还有一大堆乱七八糟的梦!火锅!警察!考试!相亲!女儿国!我要疯了!”
【于老师道】好嘛!这婴儿把朱刚烈之前做的所有噩梦都“继承”了!成了个自带“恐怖片大礼包”的新生儿!
【郭老师道】朱刚烈听着婴儿的哭诉,看着那张与自己隐隐相似、却又稚嫩无比的脸,
感受着那种同源的混乱与痛苦,一种超越了一切恐惧、愤怒、羞耻的、纯粹的空虚和荒谬感,淹没了他。
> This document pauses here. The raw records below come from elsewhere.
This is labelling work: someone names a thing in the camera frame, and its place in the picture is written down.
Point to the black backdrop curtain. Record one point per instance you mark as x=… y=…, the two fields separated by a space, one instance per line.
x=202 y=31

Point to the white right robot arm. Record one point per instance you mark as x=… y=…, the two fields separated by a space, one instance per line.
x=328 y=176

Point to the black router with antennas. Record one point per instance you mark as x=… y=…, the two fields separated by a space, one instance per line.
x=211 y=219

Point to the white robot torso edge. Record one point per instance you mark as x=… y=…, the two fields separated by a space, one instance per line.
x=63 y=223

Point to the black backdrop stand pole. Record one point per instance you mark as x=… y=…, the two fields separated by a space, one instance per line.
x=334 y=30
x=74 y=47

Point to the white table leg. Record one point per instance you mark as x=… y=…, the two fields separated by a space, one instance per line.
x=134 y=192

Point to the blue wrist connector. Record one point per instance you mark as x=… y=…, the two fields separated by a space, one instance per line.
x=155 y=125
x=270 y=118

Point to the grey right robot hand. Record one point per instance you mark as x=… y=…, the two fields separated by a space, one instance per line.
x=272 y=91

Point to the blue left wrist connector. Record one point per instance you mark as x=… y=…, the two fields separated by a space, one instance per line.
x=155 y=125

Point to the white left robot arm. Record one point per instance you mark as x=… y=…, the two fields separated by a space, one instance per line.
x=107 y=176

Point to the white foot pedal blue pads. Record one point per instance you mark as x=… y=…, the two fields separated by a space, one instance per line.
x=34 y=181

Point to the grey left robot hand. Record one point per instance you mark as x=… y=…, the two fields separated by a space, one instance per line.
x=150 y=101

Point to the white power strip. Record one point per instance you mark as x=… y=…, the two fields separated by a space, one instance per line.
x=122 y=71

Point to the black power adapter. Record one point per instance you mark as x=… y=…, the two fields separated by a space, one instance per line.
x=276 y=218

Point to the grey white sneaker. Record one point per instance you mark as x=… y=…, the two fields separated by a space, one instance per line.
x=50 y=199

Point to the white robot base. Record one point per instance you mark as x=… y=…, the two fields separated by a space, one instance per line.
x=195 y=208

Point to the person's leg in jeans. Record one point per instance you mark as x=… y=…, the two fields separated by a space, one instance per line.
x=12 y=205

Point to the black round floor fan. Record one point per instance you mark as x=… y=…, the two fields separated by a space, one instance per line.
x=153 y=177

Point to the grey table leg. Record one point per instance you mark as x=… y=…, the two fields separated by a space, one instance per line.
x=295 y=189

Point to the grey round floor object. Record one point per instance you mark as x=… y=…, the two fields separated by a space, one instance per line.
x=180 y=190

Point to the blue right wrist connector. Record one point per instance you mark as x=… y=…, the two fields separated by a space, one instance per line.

他想哭,想笑,想吼,却最终只是张了张嘴,发出一声干涩的、无意义的“嗬……”声。
【于老师道】彻底懵了,语言功能丧失了。
【郭老师道】产婆和宫女们听不见婴儿说话梦境设定,只有朱刚烈能“听”懂其意识交流,
只看到公主殿下呆呆地看着小公主,以为她是喜极而泣、初为人母的激动,纷纷上前道贺:
“公主殿下,小公主长得真像您!”
“一看就是有福气的!”
“快让陛下看看!”
【于老师道】外界一片喜庆,当事人内心一片崩坏。
【郭老师道】女王闻讯赶来,抱着那婴儿小公主爱不释手,当场赐名“璃珠公主”,寓意如珠如宝,并宣布大赦天下,举国同庆。
【于老师道】只有朱刚烈和他“女儿”,在喜悦的海洋里,体验着冰火两重天的精神煎熬。
【郭老师道】接下来的“月子”里,朱刚烈过得那叫一个“精彩”。
他被迫按照公主的规格坐月子,各种滋补汤药,各种禁忌规矩。